これから夏になると、COVID-19で死ぬ人より熱中症や他の病気を悪化させて(病院に行けなくて)死ぬ人や、仕事や家庭を失って自殺する人のほうが多くなるのではないか。
それで冬になるとまたじわじわと感染者が見つかって、あちこちで死者も出てきて……。
そういうのが続いていくうちにみんなうんざりしてきて、「癌や交通事故で死ぬ人がいる」のと同じような感覚でCOVID-19を受け入れるしかなくなる……そんな気がする。
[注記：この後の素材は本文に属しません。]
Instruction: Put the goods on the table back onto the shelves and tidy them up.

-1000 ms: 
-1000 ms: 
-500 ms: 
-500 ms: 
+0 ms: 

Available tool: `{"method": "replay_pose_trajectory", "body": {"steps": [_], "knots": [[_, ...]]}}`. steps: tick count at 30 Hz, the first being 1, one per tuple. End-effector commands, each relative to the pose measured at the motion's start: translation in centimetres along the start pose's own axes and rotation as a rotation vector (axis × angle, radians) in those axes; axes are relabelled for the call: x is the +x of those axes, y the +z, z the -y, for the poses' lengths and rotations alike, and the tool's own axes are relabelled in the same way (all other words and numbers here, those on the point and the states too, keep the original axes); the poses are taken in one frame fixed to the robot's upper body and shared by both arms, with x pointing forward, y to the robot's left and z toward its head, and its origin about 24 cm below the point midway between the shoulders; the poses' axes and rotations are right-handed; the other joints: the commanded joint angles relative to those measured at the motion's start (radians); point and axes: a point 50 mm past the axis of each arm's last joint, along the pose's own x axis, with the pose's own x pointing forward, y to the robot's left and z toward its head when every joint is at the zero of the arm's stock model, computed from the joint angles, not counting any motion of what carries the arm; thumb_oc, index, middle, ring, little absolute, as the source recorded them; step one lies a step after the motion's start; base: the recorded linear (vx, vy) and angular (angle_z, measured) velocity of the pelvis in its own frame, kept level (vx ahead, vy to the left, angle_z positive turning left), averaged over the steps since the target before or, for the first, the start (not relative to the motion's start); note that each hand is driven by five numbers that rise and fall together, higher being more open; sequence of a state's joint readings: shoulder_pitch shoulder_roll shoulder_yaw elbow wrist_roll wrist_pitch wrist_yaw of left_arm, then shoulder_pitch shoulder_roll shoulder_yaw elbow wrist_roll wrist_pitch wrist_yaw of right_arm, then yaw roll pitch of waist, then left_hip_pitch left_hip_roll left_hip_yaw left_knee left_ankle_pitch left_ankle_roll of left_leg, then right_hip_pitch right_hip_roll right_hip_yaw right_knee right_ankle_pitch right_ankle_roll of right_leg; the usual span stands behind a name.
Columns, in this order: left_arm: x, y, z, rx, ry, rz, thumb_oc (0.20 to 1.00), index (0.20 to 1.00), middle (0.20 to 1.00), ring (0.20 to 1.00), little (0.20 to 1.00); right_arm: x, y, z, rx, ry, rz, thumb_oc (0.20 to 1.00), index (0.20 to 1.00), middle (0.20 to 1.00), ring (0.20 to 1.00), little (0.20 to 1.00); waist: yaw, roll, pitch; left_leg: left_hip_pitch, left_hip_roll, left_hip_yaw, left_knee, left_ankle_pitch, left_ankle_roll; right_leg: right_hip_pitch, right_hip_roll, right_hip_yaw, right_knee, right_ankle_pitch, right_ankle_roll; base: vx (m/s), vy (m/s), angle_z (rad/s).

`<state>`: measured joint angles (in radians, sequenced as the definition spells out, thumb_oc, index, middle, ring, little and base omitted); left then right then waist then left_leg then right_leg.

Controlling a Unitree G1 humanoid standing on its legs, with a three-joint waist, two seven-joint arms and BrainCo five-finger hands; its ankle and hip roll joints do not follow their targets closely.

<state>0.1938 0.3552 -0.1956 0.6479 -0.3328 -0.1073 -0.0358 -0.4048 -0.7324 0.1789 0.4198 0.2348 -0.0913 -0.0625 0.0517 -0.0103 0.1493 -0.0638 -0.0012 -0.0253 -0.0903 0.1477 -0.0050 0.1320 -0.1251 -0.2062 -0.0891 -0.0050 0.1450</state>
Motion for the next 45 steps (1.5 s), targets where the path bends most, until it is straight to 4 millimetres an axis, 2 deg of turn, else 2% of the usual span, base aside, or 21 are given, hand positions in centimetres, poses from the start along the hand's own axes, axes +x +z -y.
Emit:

そうなっても、一旦身体に染みついた「三密空間は怖い」「人との接触を減らせば感染リスクは下がる」という習慣や考え方はある程度残るし、その頃には世の中のビジネスモデルがガラッと変わっているから、よくも悪くも今まで通りの生活はできなくなる。
物の値段、特に大衆消費財の類は価格が上がる。結果、貧乏人はますます生活が苦しくなる。
職人は高級品を金持ちに売るという形でしか生き残れなくなる。
生活格差が加速する。社会保障は崩壊する。誰もが普通に病院に行って診療を受けたり手術を受けたりすることはできなくなるし、介護施設はよほどの金持ちしか利用できなくなる。
ネット文化がますます多様化して、バーチャルな趣味・娯楽が増える。多分、その質は落ちていき、下卑たもので溢れる。
伝統芸能とかクラシックの演奏会とかというものは、金持ちにしか楽しめなくなり、中世のような社会に戻る。貧乏人はネット世界に閉じこもる。
そんな中で大規模災害や、今回以上の強烈な感染症が現れたりして、世界は崩壊へ向かう……。
SF映画みたいな世界が、実際にやってくるかもしれない。
多分、それを見る前に私のような高齢者世代は死ぬのだろうが、最後まで正気を保つことができるだろうか。無法地帯と化したような現政権や、世界から笑われるような社会システムを見ているだけで、自信がどんどんなくなる。